I reached the library only to see a lot of people. I sighed and walked to my quarters. My phone was going crazy. Probably Obi Wan but honestly, I honestly didn't want to care. I needed some time. I had been training for days at no end and with work right after training most days, I was worn out. Today was my only day of free time for a while. I should spend it with Obi Wan, but obviously he was not in the mood. I tried to meditate, not only to drown out the rings, but to get a clear head. The rings only got louder with each minute I was meditating. Finally, I caved and looked at my phone.

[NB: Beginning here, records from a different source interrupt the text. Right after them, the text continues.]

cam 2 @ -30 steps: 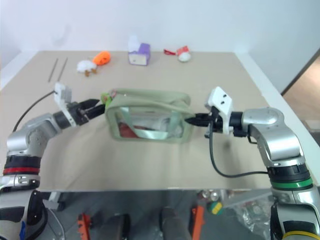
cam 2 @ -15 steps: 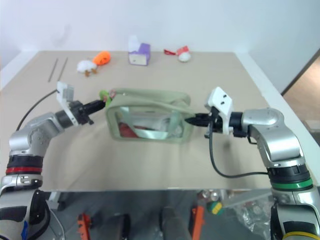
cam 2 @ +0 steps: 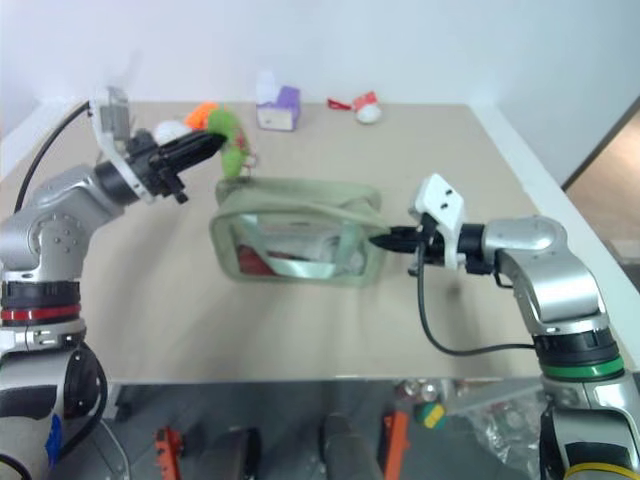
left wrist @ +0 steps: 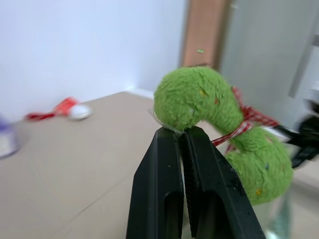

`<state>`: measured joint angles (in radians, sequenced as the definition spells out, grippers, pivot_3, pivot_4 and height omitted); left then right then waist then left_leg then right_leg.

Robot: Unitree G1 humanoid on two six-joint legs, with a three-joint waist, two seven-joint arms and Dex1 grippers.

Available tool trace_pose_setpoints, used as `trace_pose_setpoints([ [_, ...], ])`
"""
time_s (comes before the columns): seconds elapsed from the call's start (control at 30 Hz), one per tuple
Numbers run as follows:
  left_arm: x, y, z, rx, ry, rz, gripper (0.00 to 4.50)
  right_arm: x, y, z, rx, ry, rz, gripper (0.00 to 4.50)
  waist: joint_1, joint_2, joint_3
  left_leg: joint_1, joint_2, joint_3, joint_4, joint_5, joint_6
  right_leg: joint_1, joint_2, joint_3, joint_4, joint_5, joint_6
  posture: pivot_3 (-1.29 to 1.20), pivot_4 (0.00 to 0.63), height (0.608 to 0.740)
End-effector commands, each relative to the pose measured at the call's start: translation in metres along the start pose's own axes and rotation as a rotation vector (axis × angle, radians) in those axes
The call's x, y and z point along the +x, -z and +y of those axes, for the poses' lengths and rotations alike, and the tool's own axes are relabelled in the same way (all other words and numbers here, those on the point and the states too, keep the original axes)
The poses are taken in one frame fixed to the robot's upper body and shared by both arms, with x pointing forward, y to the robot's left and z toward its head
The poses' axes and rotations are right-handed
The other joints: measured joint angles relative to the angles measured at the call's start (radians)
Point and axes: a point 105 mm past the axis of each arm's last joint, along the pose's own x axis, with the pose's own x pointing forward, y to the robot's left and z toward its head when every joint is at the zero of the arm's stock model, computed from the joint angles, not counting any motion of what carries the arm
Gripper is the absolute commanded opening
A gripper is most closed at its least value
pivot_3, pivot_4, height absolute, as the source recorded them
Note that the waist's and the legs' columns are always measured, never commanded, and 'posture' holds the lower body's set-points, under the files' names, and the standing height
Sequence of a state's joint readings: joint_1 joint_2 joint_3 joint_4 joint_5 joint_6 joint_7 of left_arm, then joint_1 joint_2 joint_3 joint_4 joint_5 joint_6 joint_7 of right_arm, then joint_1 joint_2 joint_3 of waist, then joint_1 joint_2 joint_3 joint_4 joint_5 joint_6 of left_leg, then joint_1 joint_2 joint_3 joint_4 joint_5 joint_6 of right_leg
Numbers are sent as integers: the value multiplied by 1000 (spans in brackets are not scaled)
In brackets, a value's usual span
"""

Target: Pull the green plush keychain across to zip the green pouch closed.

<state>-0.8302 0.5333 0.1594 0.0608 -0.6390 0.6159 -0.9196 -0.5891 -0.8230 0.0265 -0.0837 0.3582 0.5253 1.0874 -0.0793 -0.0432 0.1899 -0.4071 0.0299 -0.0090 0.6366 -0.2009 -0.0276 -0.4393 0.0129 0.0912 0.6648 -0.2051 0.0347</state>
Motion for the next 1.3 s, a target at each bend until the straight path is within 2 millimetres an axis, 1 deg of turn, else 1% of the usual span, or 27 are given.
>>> trace_pose_setpoints([
  [0.03, 6, -9, -21, 47, 115, 16, 18, 0, -8, 0, -30, 1, -17, 0, 0, 0, 0, 0, 0, 0, 0, 0, 0, 0, 0, 0, 0, 0, 0, 0, 150, 740],
  [0.17, 5, 11, -19, 68, 119, 126, 18, -2, -8, 1, -30, 5, -19, 0, 0, 0, 0, 0, 0, 1, 0, 0, 0, 0, 0, 1, 0, 0, 0, 0, 150, 740],
  [0.23, 6, 17, -9, 60, 62, 153, 18, -2, -8, 1, -29, 6, -19, 0, 0, 0, 0, 0, 0, 1, 0, 0, 0, 0, 0, 1, 0, 0, 0, 0, 150, 740],
  [0.27, 7, 16, -2, 46, 27, 149, 18, -2, -8, 1, -29, 8, -19, 0, 0, 0, 0, 0, 0, 1, 0, 0, 0, 0, 0, 1, 0, 0, 0, 0, 150, 740],
  [0.3, 8, 14, 2, 31, 8, 140, 692, -2, -8, 1, -29, 9, -19, 0, 0, 0, 0, 0, 0, 1, 1, 0, 0, 0, 0, 1, 0, 0, 0, 0, 150, 740],
  [0.37, 10, 10, 7, 19, -13, 118, 1268, -2, -8, 2, -29, 9, -19, 0, 0, 0, 0, 0, 0, 1, 1, 0, 0, 0, 0, 1, 0, 1, 1, 0, 150, 740],
  [0.43, 11, 7, 9, 11, -19, 105, 2033, -2, -8, 2, -29, 10, -19, 0, 0, 0, 0, 0, 0, 1, 1, 0, 0, 0, 0, 1, 0, 1, 1, 0, 150, 740],
  [0.5, 10, 8, 9, 12, -20, 113, 2653, -2, -8, 2, -29, 11, -20, 0, 0, 0, 0, 0, 0, 1, 1, 0, 0, 0, 0, 2, 0, 1, 1, 0, 150, 740],
  [0.6, 6, 5, 2, 11, 19, 107, 3665, -2, -9, 1, -30, 12, -21, 0, 0, 0, 0, 0, 0, 2, 0, 0, 0, 0, 0, 3, 0, 1, 1, 0, 150, 740],
  [0.67, 1, -1, -3, 5, 44, 91, 4342, -1, -9, 1, -31, 12, -21, 0, -1, 0, 0, 0, 0, 2, 0, 0, 0, -1, 0, 3, 0, 1, 1, 0, 150, 740],
  [0.8, -18, -14, -10, 10, 79, 42, 4342, 0, -10, 1, -33, 7, -23, 0, -1, 0, 0, 0, 0, 3, 0, 0, 0, -1, 0, 3, 0, 1, 1, 0, 150, 740],
  [0.9, -43, -16, -9, -7, 57, 53, 4342, 1, -10, 2, -33, 4, -24, 0, -3, 0, 0, 0, 0, 3, 0, 0, 0, -1, 0, 3, 0, 1, 1, 0, 150, 740],
  [1.0, -66, -3, -8, -41, 23, 138, 4342, 2, -9, 2, -34, -1, -24, 0, -4, 0, 0, 0, 0, 3, 0, 0, 0, -1, 0, 3, 0, 0, 1, 0, 150, 740],
  [1.1, -79, 15, -18, -69, 48, 235, 4342, 3, -10, 2, -35, -4, -27, 0, -3, 0, 0, 0, 0, 3, 0, 0, 0, -1, 0, 3, 0, 0, 1, 0, 150, 740],
  [1.2, -82, 29, -20, -87, 38, 267, 4342, 3, -11, 2, -36, -8, -30, 0, -2, 0, 0, 0, 0, 3, 1, 0, 0, -1, 0, 3, 0, -1, -2, 0, 150, 740],
  [1.3, -78, 40, -20, -106, 32, 273, 4342, 4, -11, 3, -38, -10, -31, 0, -2, 0, 0, 0, 0, 3, 1, 0, 0, -1, 0, 3, 0, -2, -3, 0, 150, 740],
])
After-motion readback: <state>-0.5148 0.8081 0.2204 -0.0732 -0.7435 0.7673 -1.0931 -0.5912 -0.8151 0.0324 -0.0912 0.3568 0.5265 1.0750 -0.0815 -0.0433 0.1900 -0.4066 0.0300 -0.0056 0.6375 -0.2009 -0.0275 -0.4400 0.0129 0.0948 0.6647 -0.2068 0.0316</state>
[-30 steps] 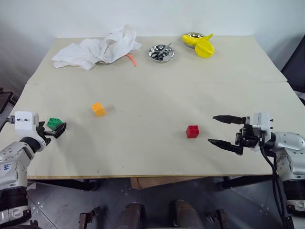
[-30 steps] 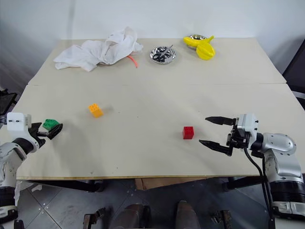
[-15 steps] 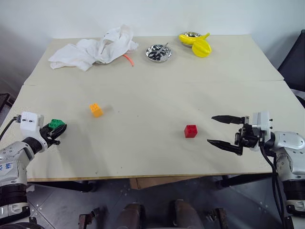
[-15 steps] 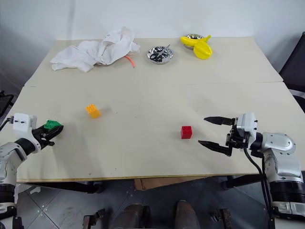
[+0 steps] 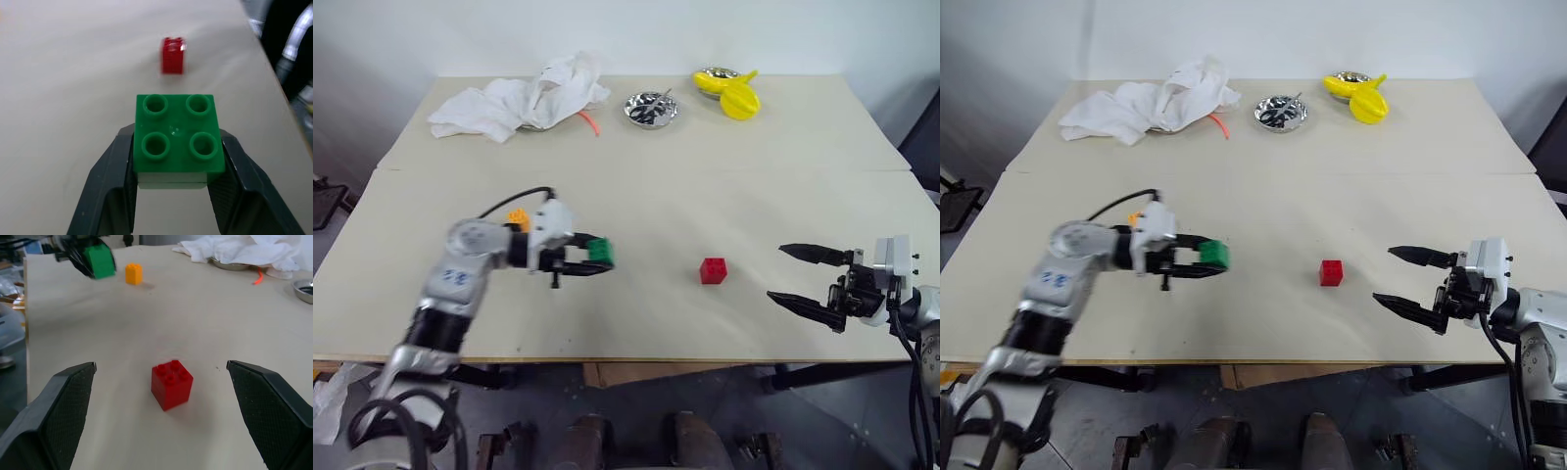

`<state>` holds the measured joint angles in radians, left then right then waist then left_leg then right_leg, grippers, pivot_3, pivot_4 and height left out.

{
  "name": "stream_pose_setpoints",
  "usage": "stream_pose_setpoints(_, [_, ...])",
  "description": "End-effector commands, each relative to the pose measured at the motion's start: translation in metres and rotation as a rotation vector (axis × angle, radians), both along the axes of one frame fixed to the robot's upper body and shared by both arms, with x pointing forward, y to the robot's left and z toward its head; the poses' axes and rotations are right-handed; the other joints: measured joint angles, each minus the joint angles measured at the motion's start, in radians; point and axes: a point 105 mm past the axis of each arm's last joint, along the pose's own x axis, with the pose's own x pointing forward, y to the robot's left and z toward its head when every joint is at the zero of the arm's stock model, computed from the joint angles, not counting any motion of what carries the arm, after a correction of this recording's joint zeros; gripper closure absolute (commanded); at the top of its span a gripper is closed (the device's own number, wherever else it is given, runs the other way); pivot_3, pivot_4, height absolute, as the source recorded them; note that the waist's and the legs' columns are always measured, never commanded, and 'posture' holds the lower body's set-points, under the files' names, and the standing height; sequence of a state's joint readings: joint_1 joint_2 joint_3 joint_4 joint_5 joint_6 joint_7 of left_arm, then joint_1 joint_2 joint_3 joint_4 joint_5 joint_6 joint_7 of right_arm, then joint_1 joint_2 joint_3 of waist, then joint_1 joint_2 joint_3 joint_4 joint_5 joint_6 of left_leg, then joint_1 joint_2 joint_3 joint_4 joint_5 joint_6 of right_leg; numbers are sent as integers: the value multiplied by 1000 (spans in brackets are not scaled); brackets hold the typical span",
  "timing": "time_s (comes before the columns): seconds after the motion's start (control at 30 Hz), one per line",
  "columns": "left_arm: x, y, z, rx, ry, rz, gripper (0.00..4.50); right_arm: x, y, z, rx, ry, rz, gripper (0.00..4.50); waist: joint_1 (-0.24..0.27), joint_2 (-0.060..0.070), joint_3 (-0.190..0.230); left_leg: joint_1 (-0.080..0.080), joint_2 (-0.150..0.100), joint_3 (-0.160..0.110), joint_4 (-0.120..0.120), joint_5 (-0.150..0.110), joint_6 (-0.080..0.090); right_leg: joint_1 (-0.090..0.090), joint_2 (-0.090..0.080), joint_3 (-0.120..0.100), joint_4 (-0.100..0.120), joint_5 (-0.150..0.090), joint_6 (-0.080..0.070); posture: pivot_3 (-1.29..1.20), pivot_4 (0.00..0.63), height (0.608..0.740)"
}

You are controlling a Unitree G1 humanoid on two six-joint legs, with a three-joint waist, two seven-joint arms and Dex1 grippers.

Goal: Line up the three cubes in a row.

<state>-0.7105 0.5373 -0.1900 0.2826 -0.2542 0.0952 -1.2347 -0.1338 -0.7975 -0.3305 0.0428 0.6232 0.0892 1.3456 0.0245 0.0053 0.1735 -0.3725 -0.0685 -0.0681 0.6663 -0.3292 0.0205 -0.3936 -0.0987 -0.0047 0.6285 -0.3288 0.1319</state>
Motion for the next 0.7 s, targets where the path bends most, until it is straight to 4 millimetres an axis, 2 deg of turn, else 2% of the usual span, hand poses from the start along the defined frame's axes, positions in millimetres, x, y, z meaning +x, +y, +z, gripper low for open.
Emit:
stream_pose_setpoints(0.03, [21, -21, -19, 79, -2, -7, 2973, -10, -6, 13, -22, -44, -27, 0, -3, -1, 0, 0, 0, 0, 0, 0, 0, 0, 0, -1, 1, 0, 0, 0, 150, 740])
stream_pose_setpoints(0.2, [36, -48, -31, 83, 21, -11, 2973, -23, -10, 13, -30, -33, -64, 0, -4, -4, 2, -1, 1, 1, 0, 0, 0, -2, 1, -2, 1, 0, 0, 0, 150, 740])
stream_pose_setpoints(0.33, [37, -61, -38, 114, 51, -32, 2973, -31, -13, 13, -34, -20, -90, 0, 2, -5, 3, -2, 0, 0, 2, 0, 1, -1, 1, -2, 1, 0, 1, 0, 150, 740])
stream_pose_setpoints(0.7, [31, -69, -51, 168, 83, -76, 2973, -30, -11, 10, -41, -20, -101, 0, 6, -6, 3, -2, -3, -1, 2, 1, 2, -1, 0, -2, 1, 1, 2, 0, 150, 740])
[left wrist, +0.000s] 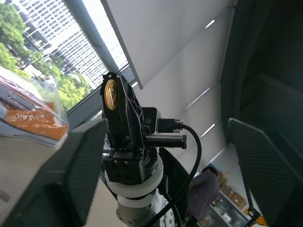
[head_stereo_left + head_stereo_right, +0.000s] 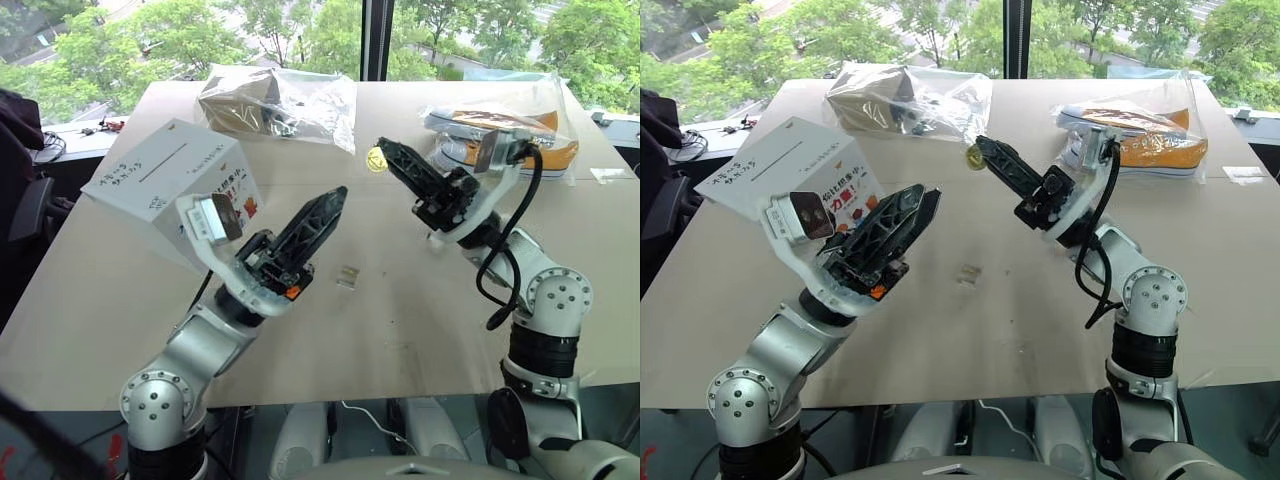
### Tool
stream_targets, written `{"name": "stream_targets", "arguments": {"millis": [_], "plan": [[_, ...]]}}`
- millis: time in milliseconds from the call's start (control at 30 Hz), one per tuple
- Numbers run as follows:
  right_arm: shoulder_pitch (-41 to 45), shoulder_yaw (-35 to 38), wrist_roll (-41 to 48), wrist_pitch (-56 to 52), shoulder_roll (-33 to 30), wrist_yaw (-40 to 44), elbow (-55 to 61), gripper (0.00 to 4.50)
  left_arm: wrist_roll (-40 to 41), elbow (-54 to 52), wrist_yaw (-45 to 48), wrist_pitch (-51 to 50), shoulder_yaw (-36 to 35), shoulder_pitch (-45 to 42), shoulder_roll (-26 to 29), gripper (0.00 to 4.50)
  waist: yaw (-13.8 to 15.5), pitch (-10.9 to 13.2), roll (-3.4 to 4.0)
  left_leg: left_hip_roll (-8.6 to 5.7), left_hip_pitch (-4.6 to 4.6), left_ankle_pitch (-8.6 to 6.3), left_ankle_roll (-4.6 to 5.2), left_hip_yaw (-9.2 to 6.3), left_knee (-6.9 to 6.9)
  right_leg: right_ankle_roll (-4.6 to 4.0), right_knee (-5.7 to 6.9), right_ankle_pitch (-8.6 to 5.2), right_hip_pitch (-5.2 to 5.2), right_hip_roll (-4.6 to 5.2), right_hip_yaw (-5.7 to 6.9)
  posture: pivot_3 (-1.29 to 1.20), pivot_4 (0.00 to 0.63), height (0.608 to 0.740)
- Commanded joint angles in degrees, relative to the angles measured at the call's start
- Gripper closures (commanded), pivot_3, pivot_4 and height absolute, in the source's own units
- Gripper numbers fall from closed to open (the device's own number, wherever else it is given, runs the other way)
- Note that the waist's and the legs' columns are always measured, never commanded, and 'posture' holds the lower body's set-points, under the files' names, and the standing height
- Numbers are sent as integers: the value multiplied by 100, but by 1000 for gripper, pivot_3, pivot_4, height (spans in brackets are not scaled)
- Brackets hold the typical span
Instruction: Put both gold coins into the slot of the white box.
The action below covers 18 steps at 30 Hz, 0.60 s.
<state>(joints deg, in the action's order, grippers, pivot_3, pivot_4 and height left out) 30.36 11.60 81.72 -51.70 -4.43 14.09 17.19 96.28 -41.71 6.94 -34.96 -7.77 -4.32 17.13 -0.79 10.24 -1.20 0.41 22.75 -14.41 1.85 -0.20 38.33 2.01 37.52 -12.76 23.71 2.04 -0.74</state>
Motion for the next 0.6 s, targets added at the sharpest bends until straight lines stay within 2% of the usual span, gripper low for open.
{"name": "stream_targets", "arguments": {"millis": [33, 467, 600], "plan": [[14, -122, 393, 19, -60, -36, 298, 4500, -104, -185, -151, 264, 131, -100, -72, 1420, 2, 0, 0, 0, 0, 0, 0, 0, 0, -3, -1, -2, 0, 0, 1, 0, 150, 740], [-81, -650, 950, 194, -150, -144, 573, 4500, -242, -154, -66, 474, 398, -194, 21, 1420, -1, 0, 0, 0, 1, 0, 0, 2, -1, -17, -4, -11, 1, -1, 1, 0, 150, 740], [-118, -731, 978, 221, -216, -144, 607, 4500, -284, -170, -9, 554, 405, -222, 13, 2590, -1, 0, 0, 0, 4, 0, 0, 1, -1, -17, -9, -11, 1, -1, 1, 0, 150, 740]]}}
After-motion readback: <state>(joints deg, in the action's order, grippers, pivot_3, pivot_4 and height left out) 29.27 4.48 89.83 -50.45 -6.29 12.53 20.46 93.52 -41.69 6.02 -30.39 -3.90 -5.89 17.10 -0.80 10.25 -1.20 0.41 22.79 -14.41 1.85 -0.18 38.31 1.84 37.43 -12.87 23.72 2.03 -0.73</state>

3 missed calls from Obi Wan
20 Messages from Obi Wan
5 emails from Obi Wan
My eyes filled with tears. I threw my phone and curled up in a ball. I couldn't hold it back anymore. The tears were hot and my sobs were quiet. We live right next to each other and I didn't want him to hear me cry. We did most things together. We are best friends and it hurt to fight with him. Qui Gon was usually there after a fight. He always was fair. I just needed time to grieve before I could see him again. I had to grieve not only Qui Gon, but the never ending pain I felt for Eric. I held my necklace with my engagement and my parents' wedding rings on it. As I cried, I could feel the peaceful embrace of sleep fall over my body. My body relaxed and I let sleep in for a hopefully peaceful nap.